Purdue University researchers have identified a new compound that in preliminary testing has shown itself to be as effective as antibiotics approved by the Food and Drug Administration to treat life-threatening infections while also appearing to be less susceptible to bacterial resistance.
The compound, called F6, has been potent against antibiotic-resistant pathogens such as methicillin-resistant Staphylococcus aureus (MRSA), which is often found in hospitals and other health care settings, and vancomycin-resistant Staphylococcus aureus (VRSA), with vancomycin long considered a drug of last resort. The compound was tested against clinical isolates.
“This is very exciting,” said Herman Sintim, drug discovery professor in Purdue’s Department of Chemistry. “We are not the first to report of a new molecular entity that killed these drug-resistant pathogens. But what is unique about the compound that we found is that when we tried to generate resistance in the lab, we couldn’t.”
The results of the study were published Friday in the European Journal of Medicinal Chemistry (https://www.sciencedirect.com/science/article/pii/S0223523418305142)..
Antibiotic resistance is a growing public health crisis. The World Health Organization has deemed antibiotic resistance one of the three greatest threats to human health because bacteria are becoming increasingly resistant and too few treatments are being developed. The Centers for Disease Control and Prevention reports that at least 2 million people a year in the United States become infected with bacteria resistant to antibiotics and at least 23,000 people die a year as a result. Studies have estimated that drug-resistant infections could be responsible for 10 million deaths a year worldwide by 2050.

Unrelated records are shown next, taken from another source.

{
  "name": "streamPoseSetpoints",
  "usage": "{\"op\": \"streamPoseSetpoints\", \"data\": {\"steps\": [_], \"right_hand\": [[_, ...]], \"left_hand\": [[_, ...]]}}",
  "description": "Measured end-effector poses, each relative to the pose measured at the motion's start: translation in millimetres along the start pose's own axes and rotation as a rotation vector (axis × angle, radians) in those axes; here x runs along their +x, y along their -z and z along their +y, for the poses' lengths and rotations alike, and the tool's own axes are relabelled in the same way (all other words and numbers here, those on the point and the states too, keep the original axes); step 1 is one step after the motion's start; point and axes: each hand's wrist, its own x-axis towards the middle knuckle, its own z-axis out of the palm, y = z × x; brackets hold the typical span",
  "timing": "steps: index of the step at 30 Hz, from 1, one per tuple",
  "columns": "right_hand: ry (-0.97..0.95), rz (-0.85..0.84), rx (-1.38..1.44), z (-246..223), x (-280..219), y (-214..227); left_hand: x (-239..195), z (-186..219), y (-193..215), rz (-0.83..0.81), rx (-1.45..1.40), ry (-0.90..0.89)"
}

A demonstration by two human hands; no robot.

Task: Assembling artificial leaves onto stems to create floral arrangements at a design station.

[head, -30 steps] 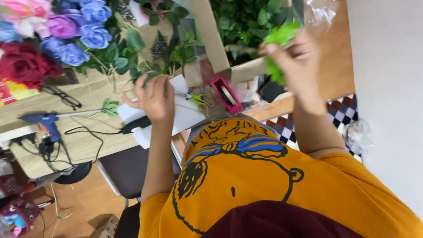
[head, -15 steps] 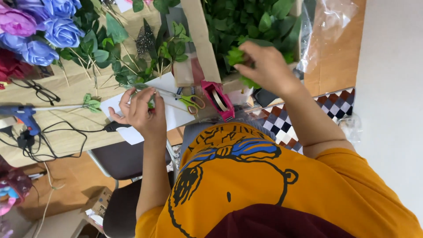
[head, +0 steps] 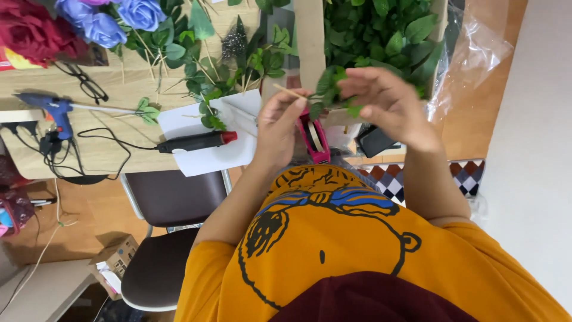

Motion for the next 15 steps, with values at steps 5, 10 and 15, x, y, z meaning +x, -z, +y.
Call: {"op": "streamPoseSetpoints", "data": {"steps": [5,10,15], "right_hand": [[-0.013,0.179,0.264,49.6,-14.5,-26.7],[-0.088,0.298,0.493,51.9,-21.1,-35.1],[-0.125,0.576,0.283,36.4,-22.9,0.8]], "left_hand": [[2.9,-15.2,-1.5,-0.062,-0.089,0.054],[-3.4,-25.1,-5.5,-0.098,-0.141,0.11],[-13.4,-18.2,-2.6,-0.272,0.012,0.141]]}}
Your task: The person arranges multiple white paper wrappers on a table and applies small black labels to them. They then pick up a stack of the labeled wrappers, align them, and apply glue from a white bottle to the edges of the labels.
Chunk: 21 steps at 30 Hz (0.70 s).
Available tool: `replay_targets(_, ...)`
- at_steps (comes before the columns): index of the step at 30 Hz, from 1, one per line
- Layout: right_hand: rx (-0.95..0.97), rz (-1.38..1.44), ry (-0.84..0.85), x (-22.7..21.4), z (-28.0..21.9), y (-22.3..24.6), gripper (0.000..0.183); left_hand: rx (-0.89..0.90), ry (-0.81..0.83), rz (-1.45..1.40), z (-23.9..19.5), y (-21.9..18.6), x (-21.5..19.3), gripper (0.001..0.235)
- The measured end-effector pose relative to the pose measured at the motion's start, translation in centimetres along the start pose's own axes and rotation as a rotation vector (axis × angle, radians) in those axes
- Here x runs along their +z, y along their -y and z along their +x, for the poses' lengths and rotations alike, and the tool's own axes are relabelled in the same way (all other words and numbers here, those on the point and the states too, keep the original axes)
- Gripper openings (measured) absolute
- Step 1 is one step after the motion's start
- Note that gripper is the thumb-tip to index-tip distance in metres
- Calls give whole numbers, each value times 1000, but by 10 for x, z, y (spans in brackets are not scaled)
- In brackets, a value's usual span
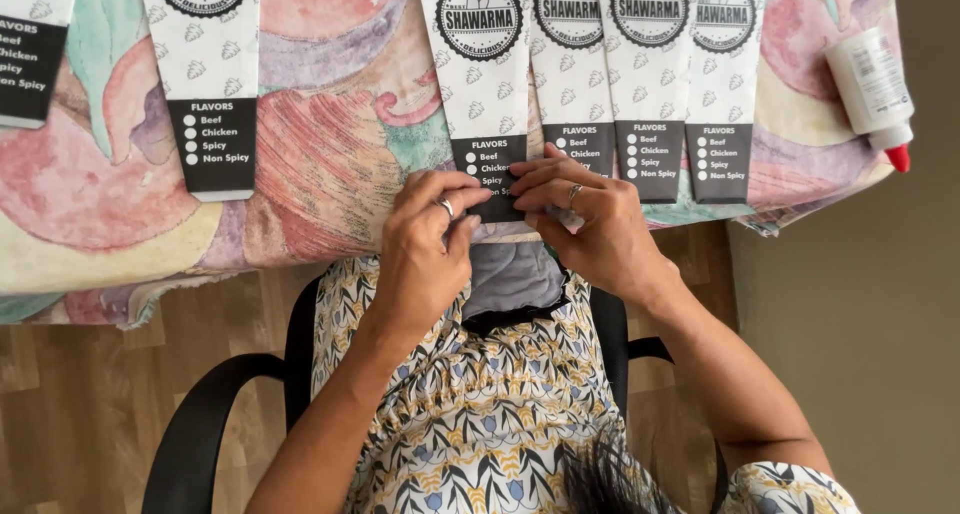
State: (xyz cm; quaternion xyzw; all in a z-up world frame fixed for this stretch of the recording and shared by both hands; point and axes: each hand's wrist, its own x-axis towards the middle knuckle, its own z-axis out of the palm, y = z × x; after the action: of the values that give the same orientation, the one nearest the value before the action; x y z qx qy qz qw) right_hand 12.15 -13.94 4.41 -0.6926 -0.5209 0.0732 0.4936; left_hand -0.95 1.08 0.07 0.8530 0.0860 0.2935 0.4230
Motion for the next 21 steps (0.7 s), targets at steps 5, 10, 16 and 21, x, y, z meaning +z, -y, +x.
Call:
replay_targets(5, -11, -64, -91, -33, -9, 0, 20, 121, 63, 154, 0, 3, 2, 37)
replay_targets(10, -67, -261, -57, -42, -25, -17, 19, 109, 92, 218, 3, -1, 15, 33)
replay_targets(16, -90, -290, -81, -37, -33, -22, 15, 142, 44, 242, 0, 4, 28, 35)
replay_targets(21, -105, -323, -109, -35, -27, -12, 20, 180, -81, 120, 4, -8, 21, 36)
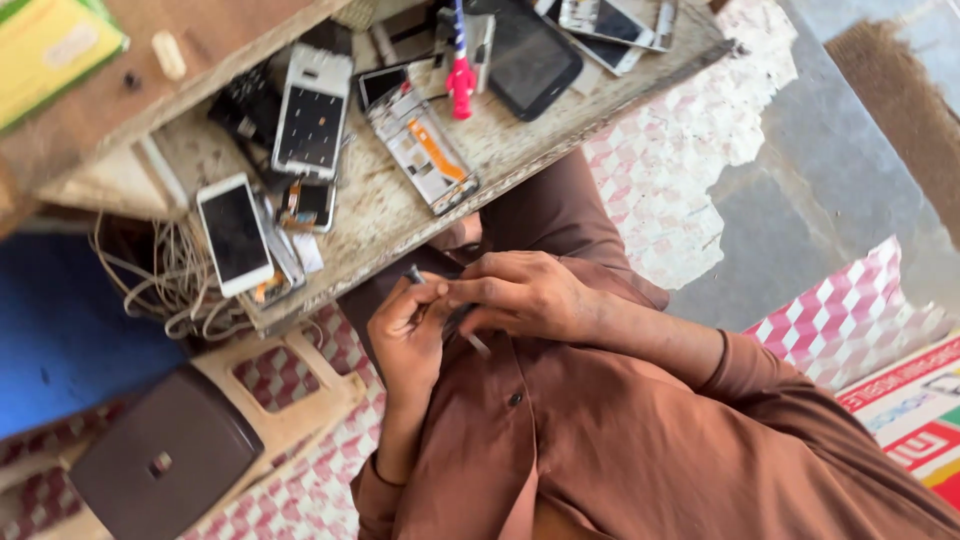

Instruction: The person uses a screwdriver to remove screws from a disassembled smartphone chassis on a workbench. They carefully pry and adjust internal components, including a ribbon cable, while handling the device with both hands.

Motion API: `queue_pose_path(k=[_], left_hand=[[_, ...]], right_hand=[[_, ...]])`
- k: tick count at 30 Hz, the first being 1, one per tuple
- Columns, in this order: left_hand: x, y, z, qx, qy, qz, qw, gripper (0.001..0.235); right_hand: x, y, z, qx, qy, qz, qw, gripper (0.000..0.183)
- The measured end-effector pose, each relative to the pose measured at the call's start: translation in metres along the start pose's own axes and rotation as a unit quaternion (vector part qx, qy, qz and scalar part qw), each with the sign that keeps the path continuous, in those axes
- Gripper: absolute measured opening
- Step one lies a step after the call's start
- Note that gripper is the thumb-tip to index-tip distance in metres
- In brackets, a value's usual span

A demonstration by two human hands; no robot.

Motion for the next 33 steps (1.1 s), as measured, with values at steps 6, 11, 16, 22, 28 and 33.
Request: queue_pose_path(k=[6, 11, 16, 22, 28, 33], left_hand=[[0.027, 0.010, 0.010, 0.046, -0.074, 0.065, 0.994, 0.010], [0.052, 0.007, 0.016, -0.022, -0.149, 0.051, 0.987, 0.023], [0.078, 0.007, 0.028, 0.076, -0.240, 0.039, 0.967, 0.037], [0.101, -0.012, 0.019, 0.027, -0.186, 0.014, 0.982, 0.028], [0.124, -0.031, 0.002, 0.069, -0.107, 0.071, 0.989, 0.028], [0.136, -0.045, -0.005, 0.145, -0.088, 0.078, 0.982, 0.027]], right_hand=[[0.015, 0.012, -0.026, 0.031, 0.027, -0.027, 0.999, 0.031], [0.015, 0.029, -0.039, 0.020, 0.048, -0.017, 0.998, 0.033], [-0.007, 0.056, -0.056, -0.016, 0.138, 0.046, 0.989, 0.015], [-0.112, 0.144, -0.114, -0.116, 0.270, 0.341, 0.893, 0.018], [-0.246, 0.299, -0.086, -0.025, 0.244, 0.670, 0.701, 0.016], [-0.298, 0.327, -0.047, 0.035, 0.142, 0.812, 0.565, 0.014]])
Point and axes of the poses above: each hand's wrist, its own x-axis towards the middle knuckle, its own z-axis out of the palm, y = z × x, the point moved 3 cm from there along x, towards the middle knuckle, and after that the axes turned 12 degrees about z, right-handed, at the moved point
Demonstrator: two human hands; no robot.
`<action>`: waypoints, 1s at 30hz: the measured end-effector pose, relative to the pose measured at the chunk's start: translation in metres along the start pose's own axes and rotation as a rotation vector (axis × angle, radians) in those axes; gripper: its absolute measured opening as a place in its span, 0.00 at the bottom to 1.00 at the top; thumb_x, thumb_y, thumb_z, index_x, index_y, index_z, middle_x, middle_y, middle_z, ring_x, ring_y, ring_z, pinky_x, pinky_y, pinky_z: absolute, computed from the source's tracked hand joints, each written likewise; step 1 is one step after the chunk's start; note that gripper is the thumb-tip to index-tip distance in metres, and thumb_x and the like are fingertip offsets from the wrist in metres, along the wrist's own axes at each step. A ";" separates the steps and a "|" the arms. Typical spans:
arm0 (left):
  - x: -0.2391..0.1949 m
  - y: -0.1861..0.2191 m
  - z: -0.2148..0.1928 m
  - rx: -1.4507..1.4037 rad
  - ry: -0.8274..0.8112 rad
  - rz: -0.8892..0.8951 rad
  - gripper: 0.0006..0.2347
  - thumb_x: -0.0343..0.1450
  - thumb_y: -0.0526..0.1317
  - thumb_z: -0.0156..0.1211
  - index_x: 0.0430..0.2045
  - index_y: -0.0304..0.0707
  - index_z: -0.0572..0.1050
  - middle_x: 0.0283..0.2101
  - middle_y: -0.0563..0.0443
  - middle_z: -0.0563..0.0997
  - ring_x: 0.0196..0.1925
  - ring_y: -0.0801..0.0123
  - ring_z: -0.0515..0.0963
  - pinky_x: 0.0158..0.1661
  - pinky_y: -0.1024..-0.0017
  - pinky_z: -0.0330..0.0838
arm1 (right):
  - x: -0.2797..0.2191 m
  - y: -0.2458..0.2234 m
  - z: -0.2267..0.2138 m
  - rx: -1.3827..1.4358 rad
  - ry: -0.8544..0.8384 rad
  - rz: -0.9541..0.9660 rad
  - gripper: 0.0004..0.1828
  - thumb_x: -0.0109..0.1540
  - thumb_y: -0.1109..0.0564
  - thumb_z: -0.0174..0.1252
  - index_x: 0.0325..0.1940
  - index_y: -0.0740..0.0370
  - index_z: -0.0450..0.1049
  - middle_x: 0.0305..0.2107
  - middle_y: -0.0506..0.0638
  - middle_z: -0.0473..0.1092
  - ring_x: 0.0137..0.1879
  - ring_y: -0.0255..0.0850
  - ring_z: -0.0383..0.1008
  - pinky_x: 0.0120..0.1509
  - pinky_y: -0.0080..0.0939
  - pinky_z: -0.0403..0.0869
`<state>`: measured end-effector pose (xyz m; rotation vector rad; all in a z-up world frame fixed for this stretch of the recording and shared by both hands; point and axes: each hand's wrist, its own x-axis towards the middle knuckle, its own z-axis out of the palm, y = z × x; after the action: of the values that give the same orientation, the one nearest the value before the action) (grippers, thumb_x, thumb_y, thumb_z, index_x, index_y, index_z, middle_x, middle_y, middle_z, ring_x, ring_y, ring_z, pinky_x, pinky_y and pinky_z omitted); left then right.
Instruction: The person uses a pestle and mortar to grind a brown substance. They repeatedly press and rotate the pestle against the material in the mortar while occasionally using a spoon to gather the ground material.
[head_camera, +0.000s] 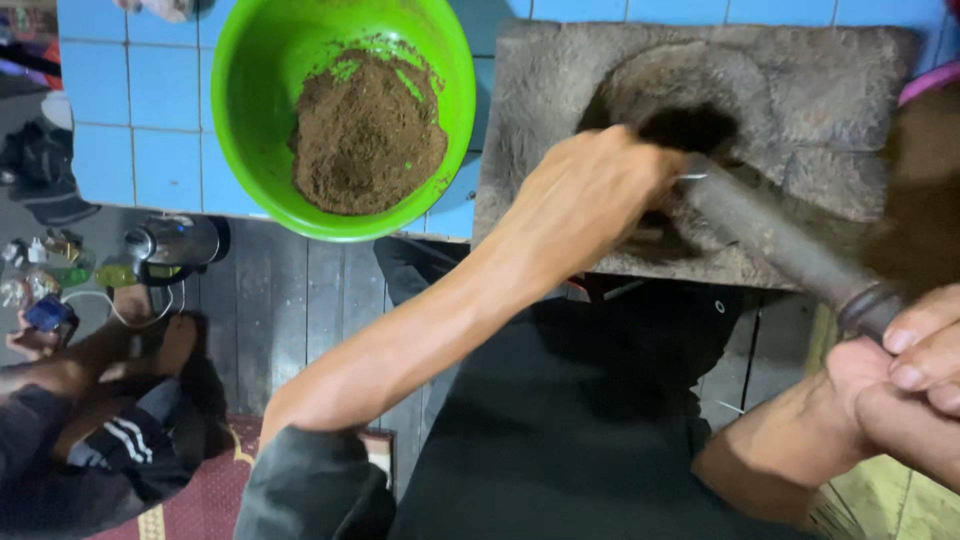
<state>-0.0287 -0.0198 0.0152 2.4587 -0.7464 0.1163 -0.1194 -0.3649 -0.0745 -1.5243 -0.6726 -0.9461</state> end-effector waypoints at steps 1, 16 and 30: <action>-0.004 0.007 -0.015 -0.083 -0.043 -0.017 0.19 0.62 0.19 0.49 0.40 0.36 0.80 0.09 0.51 0.61 0.10 0.54 0.63 0.15 0.54 0.55 | 0.005 -0.005 -0.017 -0.123 -0.310 0.024 0.28 0.46 0.86 0.40 0.10 0.57 0.41 0.17 0.53 0.44 0.25 0.55 0.50 0.30 0.47 0.53; 0.009 -0.025 0.022 -0.150 -0.022 -0.101 0.09 0.70 0.27 0.50 0.25 0.31 0.80 0.14 0.42 0.77 0.17 0.45 0.78 0.22 0.49 0.68 | 0.070 -0.025 0.085 0.174 0.037 -0.020 0.38 0.39 0.87 0.50 0.46 0.56 0.60 0.20 0.46 0.50 0.19 0.37 0.49 0.24 0.44 0.54; 0.000 -0.033 0.004 -0.219 0.158 -0.187 0.08 0.72 0.33 0.48 0.21 0.39 0.65 0.20 0.33 0.61 0.34 0.31 0.59 0.23 0.53 0.55 | 0.122 -0.009 0.203 0.237 -0.149 0.250 0.09 0.70 0.62 0.45 0.36 0.57 0.55 0.14 0.48 0.53 0.15 0.38 0.57 0.20 0.38 0.64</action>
<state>-0.0110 0.0010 -0.0044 2.2659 -0.4341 0.1473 -0.0249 -0.1751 0.0324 -1.4355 -0.6565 -0.5480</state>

Pharmaceutical companies have been reluctant to invest in antibiotics because it typically costs millions of dollars to develop a drug and the probability of bacterial resistance is high.
Purdue researchers identified F6 by screening a chemical library for compounds with antibacterial activity. They tried to force bacteria resistance on F6, performing experiments to evaluate the ability of MRSA USA400 to develop resistance to F6 in vitro.
“The idea is that if you keep adding increasing concentrations to bacteria and then you keep regrowing the bacteria, after so many cycles you are going to develop resistance,” Sintim said. “Scientists do this to figure out whether whatever they have created develops resistance quickly.”
The minimal inhibitory concentration, or MIC, remained unchanged for F6 over nine passages and doubled on the10th passage. It then remained unchanged up to the 14th passage during a two-week period. By comparison, the MIC of the antibiotic ciprofloxacin tripled after the eighth passage and continued to rapidly increase to more than 2,000-fold by the 14th passage.
“We are not saying there will never be resistance to the F6 molecule or analogs thereof. What we are saying is that here is a new molecule that works and when we try to force resistance we couldn’t generate resistance,” Sintim said.
F6, which is nontoxic to humans and other mammals, works against bacteria in a group known as Gram-positive, but not against those that are Gram-negative. F6 was effective against MRSA, VRSA, Enterococcus faecalis, which lives in the human gut, vancomycin-resistant Enterococcus (VRE) and Listeria monocytogenes, often associated with unpasteurized dairy products.
Testing on mice also indicated F6 was as effective as fusidic acid in treating a wound infected with MRSA, further confirming its potent antibacterial effect.
The Purdue researchers will now begin to make derivatives of F6 to see if they might be even more effective. They are working with the Purdue Office of Technology Commercialization to look for partners to help further develop this exciting new molecular entity.